Harshad Khatri

Trends in Manufacturing Operations: Leveraging Big Data across the Value Chain

Leveraging the vast amounts of data in the hybrid data ecosystem can transform the operational and industrial landscape. Three important factors determine the success of a big data initiative in operations.

by Harshad Khatri, January 2013

While a lot of the buzz around big data is externally focused—in areas such as social media, search engine marketing/search engine optimization, and sentiment analysis—utilizing the data to enhance and optimize operational capabilities has potential for far greater rewards. Leveraging the vast amounts of data residing in the hybrid data ecosystem has the potential to transform the operational and industrial landscape in ways that consumer landscape has been transformed by media, communications, and technology over the last decade.

A report from the National Bureau of Economic Research argues that gains from computing technology have flattened out over the past few years. While this may be true, these gains have focused on the consumer, communications, and technology sectors and not on operations and manufacturing. Extracting significant gains from a mature area poses some challenges, but given the large potential benefits, they are well worth the effort.

Dig for the data

For a typical manufacturing organization, materials account for 50 to 65 percent of costs. Conversion expenses in labor, energy, and land account for 15 to 30 percent of costs, and the rest of costs are in overhead. The focus of optimizing operations have been physical in nature, in areas such as lean, supply chain, and manufacturing excellence. These efforts are typically cost-driven, and the metrics that drive them are cost-focused—such as procurement costs, conversion costs, and inventory levels. Leveraging big data for operational benefits involves a deeper, wider, and most importantly, smarter analysis of the hybrid ecosystem. Data resides everywhere in an organization—in multiple ERP systems which are not necessarily integrated, CRM systems, enterprise data warehouses, cloud data, and thousands of disparate spreadsheets. Much data may also reside outside of the organization, across the value chain with partners on both the supply and sales side.

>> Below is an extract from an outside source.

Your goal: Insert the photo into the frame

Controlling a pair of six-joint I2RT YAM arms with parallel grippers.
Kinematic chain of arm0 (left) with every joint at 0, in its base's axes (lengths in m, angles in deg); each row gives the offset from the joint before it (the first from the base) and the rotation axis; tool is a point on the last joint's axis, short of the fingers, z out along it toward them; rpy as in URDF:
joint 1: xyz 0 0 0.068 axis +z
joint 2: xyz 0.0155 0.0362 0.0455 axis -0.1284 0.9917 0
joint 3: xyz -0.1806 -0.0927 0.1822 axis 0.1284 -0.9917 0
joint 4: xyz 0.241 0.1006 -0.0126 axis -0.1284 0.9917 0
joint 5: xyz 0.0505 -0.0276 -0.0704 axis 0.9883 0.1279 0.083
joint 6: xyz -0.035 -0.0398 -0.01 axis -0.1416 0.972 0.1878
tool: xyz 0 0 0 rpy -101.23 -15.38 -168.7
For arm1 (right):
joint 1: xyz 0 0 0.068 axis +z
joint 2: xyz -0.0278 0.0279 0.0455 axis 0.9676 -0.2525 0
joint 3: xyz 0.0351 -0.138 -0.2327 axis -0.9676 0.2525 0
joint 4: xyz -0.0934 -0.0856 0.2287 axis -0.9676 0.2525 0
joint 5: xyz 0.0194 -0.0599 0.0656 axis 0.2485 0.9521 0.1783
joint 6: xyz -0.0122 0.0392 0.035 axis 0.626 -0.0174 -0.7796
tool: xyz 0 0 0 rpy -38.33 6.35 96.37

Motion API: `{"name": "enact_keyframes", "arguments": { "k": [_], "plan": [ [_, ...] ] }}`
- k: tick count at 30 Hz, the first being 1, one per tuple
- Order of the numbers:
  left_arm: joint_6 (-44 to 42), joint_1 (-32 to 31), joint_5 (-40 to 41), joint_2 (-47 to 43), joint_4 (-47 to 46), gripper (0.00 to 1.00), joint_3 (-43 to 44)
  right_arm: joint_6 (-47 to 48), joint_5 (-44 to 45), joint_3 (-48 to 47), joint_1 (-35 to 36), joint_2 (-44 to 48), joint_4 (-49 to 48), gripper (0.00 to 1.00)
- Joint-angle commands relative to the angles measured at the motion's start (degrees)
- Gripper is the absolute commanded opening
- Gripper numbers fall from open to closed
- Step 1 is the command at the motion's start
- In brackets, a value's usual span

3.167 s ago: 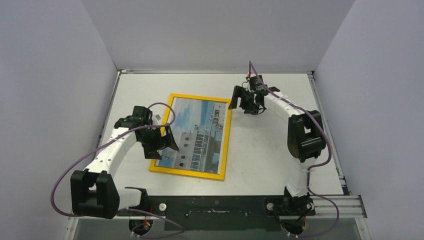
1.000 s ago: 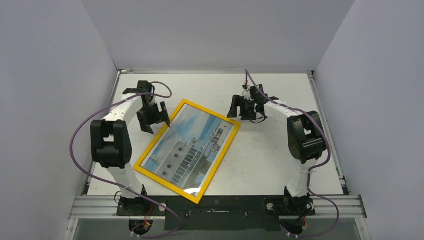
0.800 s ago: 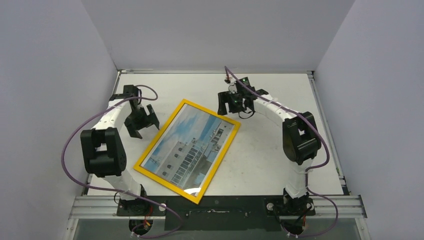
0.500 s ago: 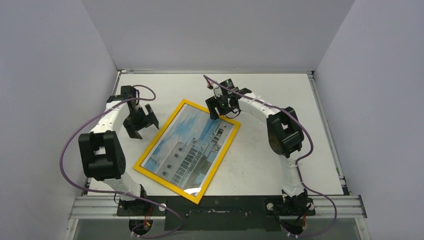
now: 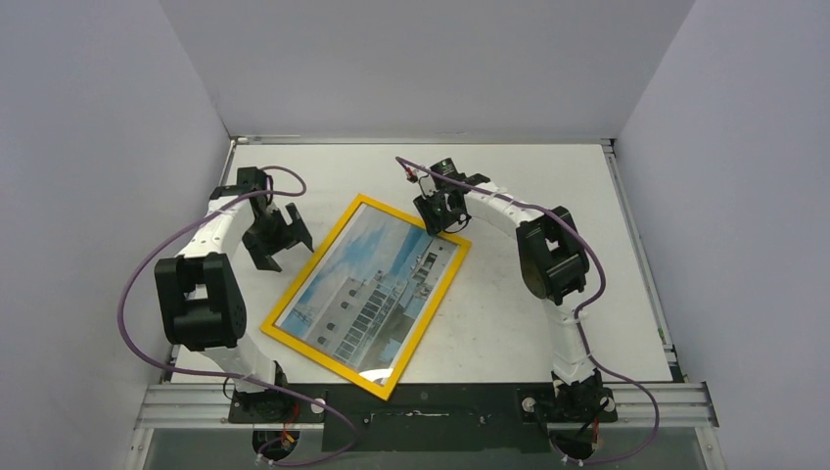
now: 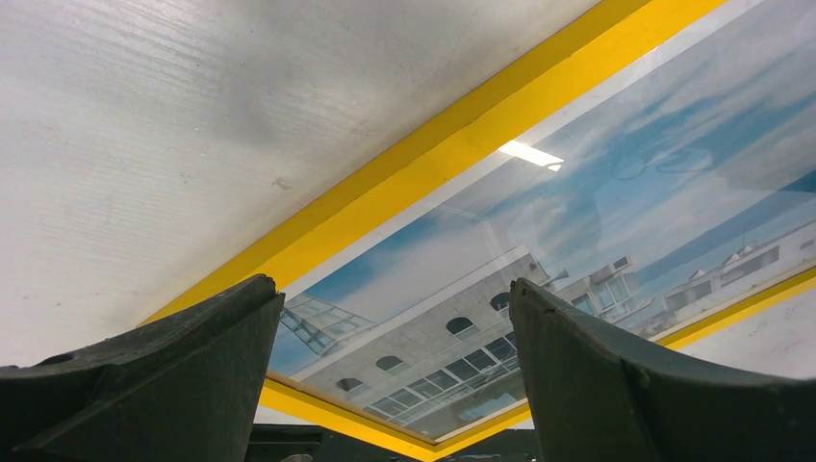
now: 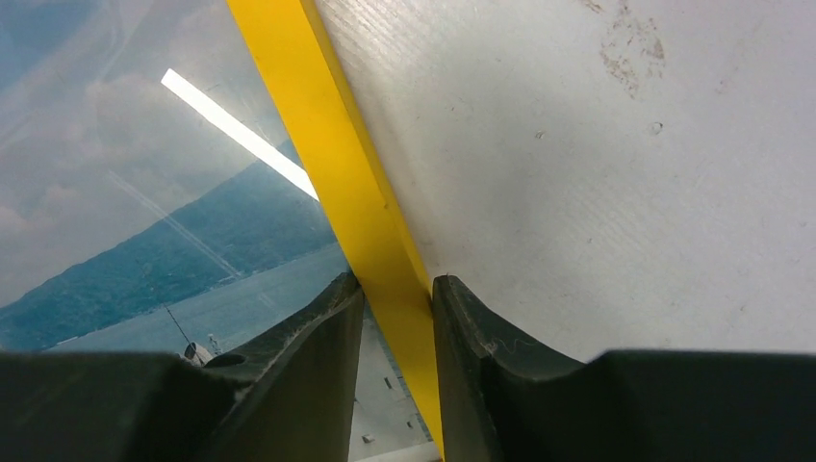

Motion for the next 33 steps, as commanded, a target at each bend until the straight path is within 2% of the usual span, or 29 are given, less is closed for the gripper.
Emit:
{"name": "enact_keyframes", "arguments": {
  "k": [1, 6, 11, 20, 28, 33],
  "plan": [
    [-0.46, 0.39, -1.31, 0.63, -1.09, 0.87, 3.11, -1.99, 3.91, -1.51, -0.62, 0.00, 0.65, 0.27],
    [-0.60, 0.39, -1.81, 0.13, -1.16, 0.87, 3.52, -8.82, 5.09, 1.40, -4.53, 2.16, -1.67, 0.19],
    [-0.60, 0.39, -2.39, -1.17, -1.39, 0.87, 3.36, -16.08, 9.03, 5.97, -7.85, 5.22, -3.27, 0.14],
    [-0.45, 0.38, -3.40, -3.12, -1.52, 0.87, 2.74, -22.61, 14.11, 16.95, -9.23, 13.10, -1.66, 0.12],
    [0.32, 0.25, -4.26, -5.41, -2.04, 0.87, 0.67, -35.99, 21.89, 28.45, -9.21, 21.90, 3.42, 0.12],
    [1.21, 0.11, -5.07, -7.44, -2.47, 0.87, 0.04, -39.58, 22.45, 32.96, -9.12, 26.31, 2.39, 0.19]
  ]
}}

The data in the ecosystem can be characterized by the “four Vs”—volume, velocity, variability, and volatility. Focusing on these areas while managing large disparate data sets during the move away from ERP and spreadsheet-centric processing is the key to business value, as it gives decision makers access to meaningful analysis and discovery.

Focus on analysis

The goal is to develop a scalable platform for decision-making with speed scalability and extensibility. One of the key building blocks is to develop, maintain, and leverage benchmarking data (both internal and external) to drive value.

On the operational front, metrics are currently being captured relating to procurement, manufacturing, and conversion costs. These coupled with financial and statistical metrics—both market- and customer-focused—normalized to actionable decision drivers should be measured on an ongoing basis to drive decision-making and to develop incentives aligned with corporate goals.

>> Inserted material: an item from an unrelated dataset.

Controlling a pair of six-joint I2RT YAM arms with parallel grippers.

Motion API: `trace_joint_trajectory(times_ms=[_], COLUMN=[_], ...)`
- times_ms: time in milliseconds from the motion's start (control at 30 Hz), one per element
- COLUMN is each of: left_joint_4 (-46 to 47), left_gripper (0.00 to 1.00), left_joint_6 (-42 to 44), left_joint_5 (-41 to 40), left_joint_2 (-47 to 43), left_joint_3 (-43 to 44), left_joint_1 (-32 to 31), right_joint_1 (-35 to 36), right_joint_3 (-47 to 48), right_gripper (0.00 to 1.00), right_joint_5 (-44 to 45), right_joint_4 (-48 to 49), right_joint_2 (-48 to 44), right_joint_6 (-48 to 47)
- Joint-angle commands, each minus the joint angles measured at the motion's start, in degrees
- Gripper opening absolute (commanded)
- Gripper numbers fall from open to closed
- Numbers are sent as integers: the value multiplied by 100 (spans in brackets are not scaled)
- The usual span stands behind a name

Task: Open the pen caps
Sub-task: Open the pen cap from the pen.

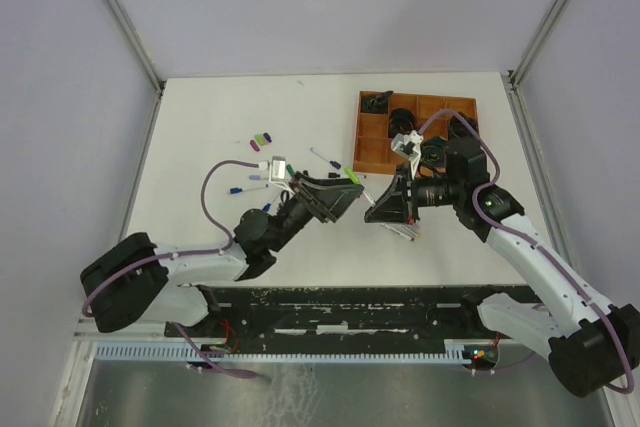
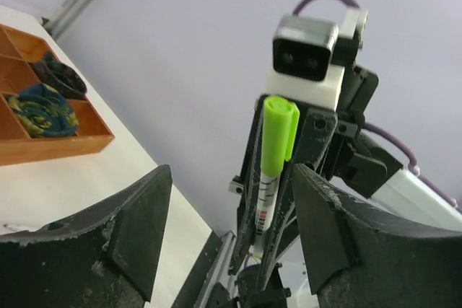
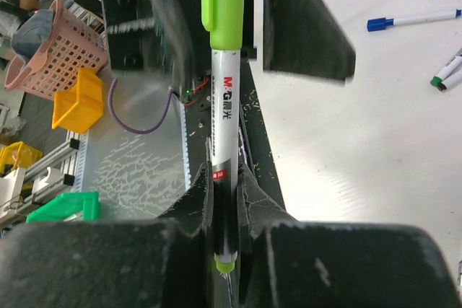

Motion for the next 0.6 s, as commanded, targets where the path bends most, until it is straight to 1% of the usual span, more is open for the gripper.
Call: trace_joint_trajectory(times_ms=[0, 133, 200, 300, 400, 533, 567], left_joint_4=[105, 329, 529, 805, 1080, 1561, 1669], left_gripper=[75, 76, 74, 65, 57, 53, 50], left_joint_6=[-416, -644, -674, -617, -609, -680, -720], left_joint_5=[146, 645, 984, 1577, 1924, 2139, 2180], left_joint_2=[-444, -520, -452, -304, -106, 161, 237], left_joint_3=[-214, -274, -193, 17, 173, 262, 306], left_joint_1=[410, 764, 877, 952, 972, 970, 980], right_joint_1=[-72, -76, -77, -78, -76, -78, -76], right_joint_3=[305, 344, 388, 422, 421, 418, 430], right_gripper=[2, 2, 2, 1, 2, 2, 2], right_joint_5=[-95, -273, -344, -410, -491, -623, -636], right_joint_4=[-113, -216, -306, -364, -360, -303, -293], right_joint_2=[-138, -70, -23, 6, 18, 70, 90], right_joint_6=[-286, -394, -452, -497, -490, -398, -377])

Analysis of these datasets cannot be a “one size fits all” and should reflect the uniqueness of an organization and its IT environment—its industry, corporate strategy and goals, operational footprint, and data ecosystem. These data sets are being analyzed to drive decision-making aligned with corporate goals both at the executive and at operational levels.

Decision-making and operational execution

A key to setting up the supporting analytical infrastructure is driving execution aligned to change—external change in the industry and business environment as well as internal change in the corporation, business strategy, and the data ecosystem. While this is time consuming, it’s the most important factor to ensure the success of the analytics platform.

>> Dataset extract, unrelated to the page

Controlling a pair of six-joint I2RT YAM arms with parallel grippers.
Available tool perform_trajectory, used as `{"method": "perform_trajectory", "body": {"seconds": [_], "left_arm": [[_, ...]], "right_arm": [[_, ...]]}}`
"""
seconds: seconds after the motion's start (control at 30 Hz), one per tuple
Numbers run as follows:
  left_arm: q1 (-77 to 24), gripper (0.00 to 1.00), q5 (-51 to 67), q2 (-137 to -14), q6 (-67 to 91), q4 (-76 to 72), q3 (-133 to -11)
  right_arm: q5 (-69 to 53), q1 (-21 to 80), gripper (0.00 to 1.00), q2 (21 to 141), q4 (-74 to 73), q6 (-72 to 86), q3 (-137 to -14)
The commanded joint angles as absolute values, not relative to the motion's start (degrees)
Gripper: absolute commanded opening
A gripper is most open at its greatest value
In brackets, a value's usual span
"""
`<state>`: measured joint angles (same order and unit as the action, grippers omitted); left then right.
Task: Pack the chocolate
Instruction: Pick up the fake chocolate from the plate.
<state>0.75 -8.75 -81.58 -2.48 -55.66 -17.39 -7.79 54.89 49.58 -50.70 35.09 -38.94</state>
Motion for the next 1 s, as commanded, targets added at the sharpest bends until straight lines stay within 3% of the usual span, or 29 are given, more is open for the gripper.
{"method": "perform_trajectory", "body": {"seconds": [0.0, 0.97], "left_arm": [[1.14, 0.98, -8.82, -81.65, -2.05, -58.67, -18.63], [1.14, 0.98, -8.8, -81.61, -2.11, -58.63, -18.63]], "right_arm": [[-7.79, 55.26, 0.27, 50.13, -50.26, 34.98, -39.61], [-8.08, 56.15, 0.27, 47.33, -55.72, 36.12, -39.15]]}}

Executives at leading-edge manufacturing companies are leveraging big data to optimize operations on a near real-time basis. Key benefits include alignment with corporate strategies via proactive strategies in sync with the market, and tangible benefits such as lower procurement, conversion, and distribution costs. While the details of the approaches followed by these companies are tailored to their circumstances, the key principle they follow is the same: focus and capitalize on changes in the external and internal environment. Today, a handful of companies are leveraging big data for competitive advantage. In a few years, this is expected to be a price of entry.


Harshad Khatri is an Oracle Insight senior director, focused on customer strategy.